- [Exercise description] Could you repeat the entries below word for word, leaving nothing out?

Dataset items:
┄┄┄┄┄┄┄┄┄┄┄┄┄┄┄┄┄┄┄┄

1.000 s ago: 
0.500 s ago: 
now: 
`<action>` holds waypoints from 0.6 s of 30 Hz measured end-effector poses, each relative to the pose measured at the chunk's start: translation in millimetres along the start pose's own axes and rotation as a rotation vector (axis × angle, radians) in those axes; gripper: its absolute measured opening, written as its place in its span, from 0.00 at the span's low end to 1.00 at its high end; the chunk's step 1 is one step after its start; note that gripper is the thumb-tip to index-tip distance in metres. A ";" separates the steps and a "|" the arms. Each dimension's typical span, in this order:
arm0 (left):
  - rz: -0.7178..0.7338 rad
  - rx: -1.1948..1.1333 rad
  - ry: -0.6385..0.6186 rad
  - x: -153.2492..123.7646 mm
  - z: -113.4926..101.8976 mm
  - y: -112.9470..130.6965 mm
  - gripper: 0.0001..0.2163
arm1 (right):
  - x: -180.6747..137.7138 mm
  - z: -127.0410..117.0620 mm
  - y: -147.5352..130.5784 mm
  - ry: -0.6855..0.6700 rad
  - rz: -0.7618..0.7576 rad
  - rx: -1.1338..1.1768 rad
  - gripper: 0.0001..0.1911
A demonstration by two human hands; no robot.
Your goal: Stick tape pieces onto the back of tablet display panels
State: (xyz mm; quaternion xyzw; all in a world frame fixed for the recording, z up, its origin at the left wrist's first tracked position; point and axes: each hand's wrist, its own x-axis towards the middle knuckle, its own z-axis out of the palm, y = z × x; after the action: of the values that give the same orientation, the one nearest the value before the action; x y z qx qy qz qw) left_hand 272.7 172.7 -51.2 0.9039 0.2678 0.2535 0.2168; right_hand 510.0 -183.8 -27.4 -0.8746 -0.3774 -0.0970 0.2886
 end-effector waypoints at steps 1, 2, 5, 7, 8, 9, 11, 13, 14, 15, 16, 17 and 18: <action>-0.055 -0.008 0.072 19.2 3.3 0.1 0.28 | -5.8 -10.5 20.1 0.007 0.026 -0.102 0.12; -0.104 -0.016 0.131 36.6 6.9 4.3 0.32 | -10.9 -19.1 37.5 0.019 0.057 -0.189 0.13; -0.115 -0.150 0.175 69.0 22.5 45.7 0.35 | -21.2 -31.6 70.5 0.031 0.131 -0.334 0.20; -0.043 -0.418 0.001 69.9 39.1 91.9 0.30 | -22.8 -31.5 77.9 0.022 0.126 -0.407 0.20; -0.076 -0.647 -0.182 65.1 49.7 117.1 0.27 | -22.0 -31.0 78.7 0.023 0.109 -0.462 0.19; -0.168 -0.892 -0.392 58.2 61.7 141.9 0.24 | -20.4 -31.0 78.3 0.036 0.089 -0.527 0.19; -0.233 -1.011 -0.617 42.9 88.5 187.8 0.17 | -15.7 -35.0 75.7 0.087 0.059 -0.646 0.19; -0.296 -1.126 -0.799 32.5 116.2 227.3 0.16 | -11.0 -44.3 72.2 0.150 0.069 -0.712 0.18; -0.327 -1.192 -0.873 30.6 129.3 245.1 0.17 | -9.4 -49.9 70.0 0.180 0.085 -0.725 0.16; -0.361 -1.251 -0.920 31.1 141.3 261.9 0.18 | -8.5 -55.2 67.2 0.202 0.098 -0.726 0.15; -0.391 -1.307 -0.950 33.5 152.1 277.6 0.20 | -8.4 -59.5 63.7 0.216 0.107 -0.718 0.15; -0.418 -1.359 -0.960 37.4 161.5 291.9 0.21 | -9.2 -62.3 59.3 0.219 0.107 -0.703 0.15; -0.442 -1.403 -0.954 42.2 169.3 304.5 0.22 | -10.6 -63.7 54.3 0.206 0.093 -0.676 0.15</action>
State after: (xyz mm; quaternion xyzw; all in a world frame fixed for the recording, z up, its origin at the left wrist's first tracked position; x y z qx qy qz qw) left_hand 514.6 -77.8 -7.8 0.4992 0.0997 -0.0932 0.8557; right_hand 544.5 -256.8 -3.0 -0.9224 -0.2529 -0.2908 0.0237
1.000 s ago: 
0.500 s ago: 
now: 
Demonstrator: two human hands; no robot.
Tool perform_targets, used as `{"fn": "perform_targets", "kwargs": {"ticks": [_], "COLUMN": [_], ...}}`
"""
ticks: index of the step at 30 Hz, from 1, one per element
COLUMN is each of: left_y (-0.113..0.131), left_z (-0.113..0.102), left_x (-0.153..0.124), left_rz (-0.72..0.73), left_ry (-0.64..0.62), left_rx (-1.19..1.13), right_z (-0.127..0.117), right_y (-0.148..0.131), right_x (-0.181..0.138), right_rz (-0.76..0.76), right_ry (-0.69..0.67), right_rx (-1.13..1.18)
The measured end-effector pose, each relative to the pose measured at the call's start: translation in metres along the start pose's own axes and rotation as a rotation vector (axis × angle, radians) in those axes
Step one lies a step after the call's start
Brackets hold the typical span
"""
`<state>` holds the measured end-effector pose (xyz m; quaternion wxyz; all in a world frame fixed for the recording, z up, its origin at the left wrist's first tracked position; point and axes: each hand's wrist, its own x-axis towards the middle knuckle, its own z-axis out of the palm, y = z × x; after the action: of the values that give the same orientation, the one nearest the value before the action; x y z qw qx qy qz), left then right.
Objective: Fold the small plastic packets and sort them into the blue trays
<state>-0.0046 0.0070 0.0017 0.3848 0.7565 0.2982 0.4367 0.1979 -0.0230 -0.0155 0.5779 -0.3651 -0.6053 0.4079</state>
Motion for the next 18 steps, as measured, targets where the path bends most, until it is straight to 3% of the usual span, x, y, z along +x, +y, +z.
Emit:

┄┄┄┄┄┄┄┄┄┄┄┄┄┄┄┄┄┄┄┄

- [Exercise answer]
1.000 s ago: 
0.500 s ago: 
now: 
`<action>` holds waypoints from 0.6 s of 30 Hz measured end-effector poses, each relative to the pose measured at the chunk's start: translation in millimetres along the start pose's own axes and rotation as a rotation vector (axis × angle, radians) in those axes; gripper: its absolute measured opening, written as its place in its span, from 0.00 at the span's low end to 1.00 at its high end; the chunk's step 1 is one step after its start; note that gripper is the thumb-tip to index-tip distance in metres. A ";" separates the steps and a "|" the arms. Each dimension's typical span, in this order:
arm0 (left):
  - rz: -0.7178..0.7338 rad
  - rx: -1.1948..1.1333 rad
  - ry: -0.6385..0.6186 rad
  - x: -153.2492..123.7646 mm
  - z: -113.4926..101.8976 mm
  - y: -112.9470..130.6965 mm
  - gripper: 0.0001..0.2163
arm1 (right):
  - x: -180.6747..137.7138 mm
  - z: -127.0410..117.0620 mm
  - y: -147.5352..130.5784 mm
  - ry: -0.6855..0.6700 rad
  - rz: -0.7618..0.7576 rad
  - rx: -1.1338..1.1768 rad
  - gripper: 0.0001..0.1911
A demonstration by two human hands; no robot.
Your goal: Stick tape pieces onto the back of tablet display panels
State: (xyz mm; quaternion xyzw; all in a world frame fixed for the recording, z up, its origin at the left wrist's first tracked position; point and axes: each hand's wrist, its own x-axis towards the middle knuckle, its own z-axis out of the palm, y = z × x; after the action: of the values that give the same orientation, the one nearest the value before the action; x y z qx qy qz qw) left_hand 272.7 172.7 -51.2 0.9039 0.2678 0.2535 0.2168; right_hand 510.0 -183.8 -27.4 -0.8746 -0.3774 -0.0970 0.2886
 end-effector waypoints at steps 1, 2, 5, 7, 8, 9, 11, 13, 14, 15, 16, 17 and 18: <action>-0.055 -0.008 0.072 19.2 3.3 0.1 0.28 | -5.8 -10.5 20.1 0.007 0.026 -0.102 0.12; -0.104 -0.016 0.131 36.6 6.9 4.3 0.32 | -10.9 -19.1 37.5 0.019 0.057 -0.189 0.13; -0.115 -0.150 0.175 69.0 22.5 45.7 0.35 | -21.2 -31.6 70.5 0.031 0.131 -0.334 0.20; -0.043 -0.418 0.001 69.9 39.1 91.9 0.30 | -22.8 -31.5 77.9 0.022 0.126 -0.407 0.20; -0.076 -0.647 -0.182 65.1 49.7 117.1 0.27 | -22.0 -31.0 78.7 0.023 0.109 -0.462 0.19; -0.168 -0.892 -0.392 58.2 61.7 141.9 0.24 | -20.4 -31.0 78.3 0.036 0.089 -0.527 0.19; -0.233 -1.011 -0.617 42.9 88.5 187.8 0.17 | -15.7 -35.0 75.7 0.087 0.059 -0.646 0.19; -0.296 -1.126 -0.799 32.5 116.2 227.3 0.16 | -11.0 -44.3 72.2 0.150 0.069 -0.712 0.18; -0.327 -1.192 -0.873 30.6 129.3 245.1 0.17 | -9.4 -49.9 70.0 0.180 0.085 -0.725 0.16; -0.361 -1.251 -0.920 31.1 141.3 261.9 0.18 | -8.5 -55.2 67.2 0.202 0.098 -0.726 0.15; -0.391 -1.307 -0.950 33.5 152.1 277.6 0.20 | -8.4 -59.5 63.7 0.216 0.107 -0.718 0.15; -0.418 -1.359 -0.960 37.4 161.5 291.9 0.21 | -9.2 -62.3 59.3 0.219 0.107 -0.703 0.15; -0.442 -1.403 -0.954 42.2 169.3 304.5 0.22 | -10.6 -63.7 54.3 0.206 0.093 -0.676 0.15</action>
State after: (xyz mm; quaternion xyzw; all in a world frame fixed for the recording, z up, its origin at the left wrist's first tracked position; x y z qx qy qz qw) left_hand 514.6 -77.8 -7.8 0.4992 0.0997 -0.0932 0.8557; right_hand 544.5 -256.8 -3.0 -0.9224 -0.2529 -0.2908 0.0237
1.000 s ago: 
0.500 s ago: 
now: 
Demonstrator: two human hands; no robot.
Tool perform_targets, used as `{"fn": "perform_targets", "kwargs": {"ticks": [_], "COLUMN": [_], ...}}`
"""
ticks: index of the step at 30 Hz, from 1, one per element
COLUMN is each of: left_y (-0.113..0.131), left_z (-0.113..0.102), left_x (-0.153..0.124), left_rz (-0.72..0.73), left_ry (-0.64..0.62), left_rx (-1.19..1.13), right_z (-0.127..0.117), right_y (-0.148..0.131), right_x (-0.181..0.138), right_rz (-0.76..0.76), right_ry (-0.69..0.67), right_rx (-1.13..1.18)
The measured end-effector pose, each relative to the pose measured at the call's start: translation in metres along the start pose's own axes and rotation as a rotation vector (axis × angle, radians) in those axes
Step one lies a step after the call's start
Brackets hold the typical span
"""
`<state>` holds the measured end-effector pose (xyz m; quaternion wxyz; all in a world frame fixed for the recording, z up, its origin at the left wrist's first tracked position; point and axes: each hand's wrist, its own x-axis towards the middle knuckle, its own z-axis out of the palm, y = z × x; after the action: of the values that give the same orientation, the one nearest the value before the action; x y z qw qx qy qz), left then right.
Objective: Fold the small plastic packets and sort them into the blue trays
<state>-0.0046 0.0070 0.0017 0.3848 0.7565 0.2982 0.4367 0.1979 -0.0230 -0.0155 0.5779 -0.3651 -0.6053 0.4079</state>
Motion for the next 18 steps, as measured, targets where the path bends most, until it is straight to 3% of the usual span, x, y, z along +x, +y, +z.
Emit:

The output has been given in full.